I recently took 10 days off and went to Malaysia to see my mum. My mum had fallen from the stairs a few months back and had a fracture to her lumbar 1 vertebrae. She was given a procedure of vertebroplasty on her L1 which involved pumping in medical cement, polymethylmethacrylate into her vertebrae. A leak of the substance into her nervous system caused problems with her speech, control of arms and legs and she had some days of diarrhea. At its worst, she had no control of herself when sitting on a chair and would slip down to the floor. I’m glad to report that she is in a much better state now. Before she signed up for the vetebroplasty procedure, I offered her natural bone knitting options for knitting her fracture by building bones using natural calcium and symphytum but she declined my offer. It was because I mentioned that it would take a good 3 months if not more to help the healing and she wanted "instant cure". She was promised 6 weeks of being in a brace and then she would be well with the procedure. However, this did not happen. More than 9 months after the procedure, she still found it painful to sit or sleep for more than 4 hours at a time. She stopped using the brace after 6 months because it was not helping and creating other skin problems for her. During my visit, I gave her intensive acupuncture therapy, twice a day, and that helped her pain management and sleep. I also took her to an Atlas Profilax practitioner.
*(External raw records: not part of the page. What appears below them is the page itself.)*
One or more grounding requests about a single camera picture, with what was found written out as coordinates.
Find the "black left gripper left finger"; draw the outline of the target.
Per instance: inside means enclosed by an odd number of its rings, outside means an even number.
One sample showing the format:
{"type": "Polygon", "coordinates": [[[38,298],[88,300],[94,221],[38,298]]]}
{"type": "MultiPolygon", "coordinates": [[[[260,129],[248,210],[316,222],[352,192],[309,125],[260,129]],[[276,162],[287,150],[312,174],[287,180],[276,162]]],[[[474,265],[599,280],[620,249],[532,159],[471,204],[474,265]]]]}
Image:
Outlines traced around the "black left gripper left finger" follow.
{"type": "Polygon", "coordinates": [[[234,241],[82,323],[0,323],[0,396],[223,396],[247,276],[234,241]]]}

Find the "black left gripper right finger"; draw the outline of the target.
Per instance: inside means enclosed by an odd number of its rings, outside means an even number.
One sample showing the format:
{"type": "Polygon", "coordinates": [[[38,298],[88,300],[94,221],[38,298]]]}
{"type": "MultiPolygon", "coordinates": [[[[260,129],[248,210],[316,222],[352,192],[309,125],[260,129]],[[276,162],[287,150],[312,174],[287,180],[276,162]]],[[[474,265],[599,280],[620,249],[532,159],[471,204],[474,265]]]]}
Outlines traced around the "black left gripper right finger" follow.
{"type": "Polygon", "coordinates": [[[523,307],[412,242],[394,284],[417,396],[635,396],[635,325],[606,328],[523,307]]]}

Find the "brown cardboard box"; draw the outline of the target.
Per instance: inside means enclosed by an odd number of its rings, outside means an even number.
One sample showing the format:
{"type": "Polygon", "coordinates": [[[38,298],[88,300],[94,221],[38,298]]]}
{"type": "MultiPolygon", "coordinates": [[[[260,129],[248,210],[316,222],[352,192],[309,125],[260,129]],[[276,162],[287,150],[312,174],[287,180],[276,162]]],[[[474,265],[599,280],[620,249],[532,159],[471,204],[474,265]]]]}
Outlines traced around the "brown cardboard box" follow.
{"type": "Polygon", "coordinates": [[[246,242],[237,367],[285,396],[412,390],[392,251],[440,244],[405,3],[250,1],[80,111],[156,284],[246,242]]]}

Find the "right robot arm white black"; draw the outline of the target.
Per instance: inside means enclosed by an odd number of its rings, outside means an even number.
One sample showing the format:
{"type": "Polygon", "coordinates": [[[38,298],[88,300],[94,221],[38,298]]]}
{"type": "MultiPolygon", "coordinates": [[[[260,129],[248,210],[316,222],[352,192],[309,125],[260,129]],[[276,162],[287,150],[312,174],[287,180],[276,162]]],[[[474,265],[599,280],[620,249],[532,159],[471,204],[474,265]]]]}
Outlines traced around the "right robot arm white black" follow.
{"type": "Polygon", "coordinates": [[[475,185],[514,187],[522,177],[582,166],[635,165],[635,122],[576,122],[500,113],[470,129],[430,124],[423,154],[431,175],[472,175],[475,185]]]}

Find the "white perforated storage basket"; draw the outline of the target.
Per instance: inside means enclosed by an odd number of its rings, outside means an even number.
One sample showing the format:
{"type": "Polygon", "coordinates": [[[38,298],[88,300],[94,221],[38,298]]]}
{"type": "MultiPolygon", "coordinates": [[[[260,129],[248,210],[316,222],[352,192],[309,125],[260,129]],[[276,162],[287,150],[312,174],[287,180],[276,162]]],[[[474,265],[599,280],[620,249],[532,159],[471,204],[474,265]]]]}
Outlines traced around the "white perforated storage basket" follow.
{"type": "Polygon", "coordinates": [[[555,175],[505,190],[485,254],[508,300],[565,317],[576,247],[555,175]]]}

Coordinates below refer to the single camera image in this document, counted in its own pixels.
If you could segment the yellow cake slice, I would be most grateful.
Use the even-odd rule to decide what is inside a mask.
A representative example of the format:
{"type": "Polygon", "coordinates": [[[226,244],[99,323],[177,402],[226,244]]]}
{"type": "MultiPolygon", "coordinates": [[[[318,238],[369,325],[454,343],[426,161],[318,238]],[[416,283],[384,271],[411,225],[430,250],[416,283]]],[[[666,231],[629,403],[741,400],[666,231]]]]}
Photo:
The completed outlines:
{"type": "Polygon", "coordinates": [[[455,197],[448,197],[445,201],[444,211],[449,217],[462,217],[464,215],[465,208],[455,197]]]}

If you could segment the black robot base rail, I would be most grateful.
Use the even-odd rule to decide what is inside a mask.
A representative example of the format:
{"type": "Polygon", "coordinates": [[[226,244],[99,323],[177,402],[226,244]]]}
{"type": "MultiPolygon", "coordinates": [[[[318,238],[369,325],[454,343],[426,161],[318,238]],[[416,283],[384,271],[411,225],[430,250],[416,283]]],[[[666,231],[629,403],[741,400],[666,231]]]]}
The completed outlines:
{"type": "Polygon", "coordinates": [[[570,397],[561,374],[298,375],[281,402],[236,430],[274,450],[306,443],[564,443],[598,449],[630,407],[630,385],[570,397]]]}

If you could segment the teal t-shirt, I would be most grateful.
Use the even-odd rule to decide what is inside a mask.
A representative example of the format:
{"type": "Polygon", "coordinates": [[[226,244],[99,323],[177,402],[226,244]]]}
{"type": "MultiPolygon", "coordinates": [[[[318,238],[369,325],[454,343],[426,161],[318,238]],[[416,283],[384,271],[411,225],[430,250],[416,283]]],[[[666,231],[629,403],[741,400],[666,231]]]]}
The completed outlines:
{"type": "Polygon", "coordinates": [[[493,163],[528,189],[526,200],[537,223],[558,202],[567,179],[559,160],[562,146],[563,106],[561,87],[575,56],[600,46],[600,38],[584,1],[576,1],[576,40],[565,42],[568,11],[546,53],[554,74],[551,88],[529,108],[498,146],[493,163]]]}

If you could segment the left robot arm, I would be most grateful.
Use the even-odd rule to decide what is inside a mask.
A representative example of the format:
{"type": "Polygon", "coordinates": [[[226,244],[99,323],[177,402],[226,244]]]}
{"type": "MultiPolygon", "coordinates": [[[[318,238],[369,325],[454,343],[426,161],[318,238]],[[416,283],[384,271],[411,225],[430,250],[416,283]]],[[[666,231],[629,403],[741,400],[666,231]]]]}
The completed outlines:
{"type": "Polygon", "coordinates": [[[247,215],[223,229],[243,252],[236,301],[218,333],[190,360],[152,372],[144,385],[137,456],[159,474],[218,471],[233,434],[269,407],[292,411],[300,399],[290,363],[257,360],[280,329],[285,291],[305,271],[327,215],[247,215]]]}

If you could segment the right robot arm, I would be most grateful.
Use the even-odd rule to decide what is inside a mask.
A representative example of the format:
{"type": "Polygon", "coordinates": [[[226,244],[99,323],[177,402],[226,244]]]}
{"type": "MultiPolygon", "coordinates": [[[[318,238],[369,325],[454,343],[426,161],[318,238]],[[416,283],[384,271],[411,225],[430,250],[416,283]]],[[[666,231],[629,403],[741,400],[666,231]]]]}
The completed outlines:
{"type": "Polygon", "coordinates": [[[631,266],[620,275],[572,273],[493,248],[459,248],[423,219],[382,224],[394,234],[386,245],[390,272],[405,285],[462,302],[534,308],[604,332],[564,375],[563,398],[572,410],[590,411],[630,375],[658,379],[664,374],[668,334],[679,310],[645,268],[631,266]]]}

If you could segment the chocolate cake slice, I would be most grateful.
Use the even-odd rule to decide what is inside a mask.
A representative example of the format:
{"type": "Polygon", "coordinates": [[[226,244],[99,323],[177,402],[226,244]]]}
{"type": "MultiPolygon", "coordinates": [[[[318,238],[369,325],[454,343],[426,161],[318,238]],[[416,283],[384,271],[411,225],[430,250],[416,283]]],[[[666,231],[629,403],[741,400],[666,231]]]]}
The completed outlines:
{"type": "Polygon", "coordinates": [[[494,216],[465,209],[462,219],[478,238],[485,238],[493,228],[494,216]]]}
At around the same time as my mum’s accident, a client of mine had an accident that fractured 3 of her metatarsals on her foot. She was in a cast and wanted to expedite her recovery with natural medicines. I put her on natural calcium and symphytum. She was in a cast for a few months, but her x-rays showed recovery and she was ultimately taken off the cast. She subsequently resumed her normal physical activities and went for an overseas holiday.
Moral of the story: Natural medicines can work as well if not better than invasive medical procedures. Remember most medical procedures are not cheap. The vertebropasty procedure costs over $5,000. So, investigate before you commit. If some promises are too good to be true, it probably is too good to be true!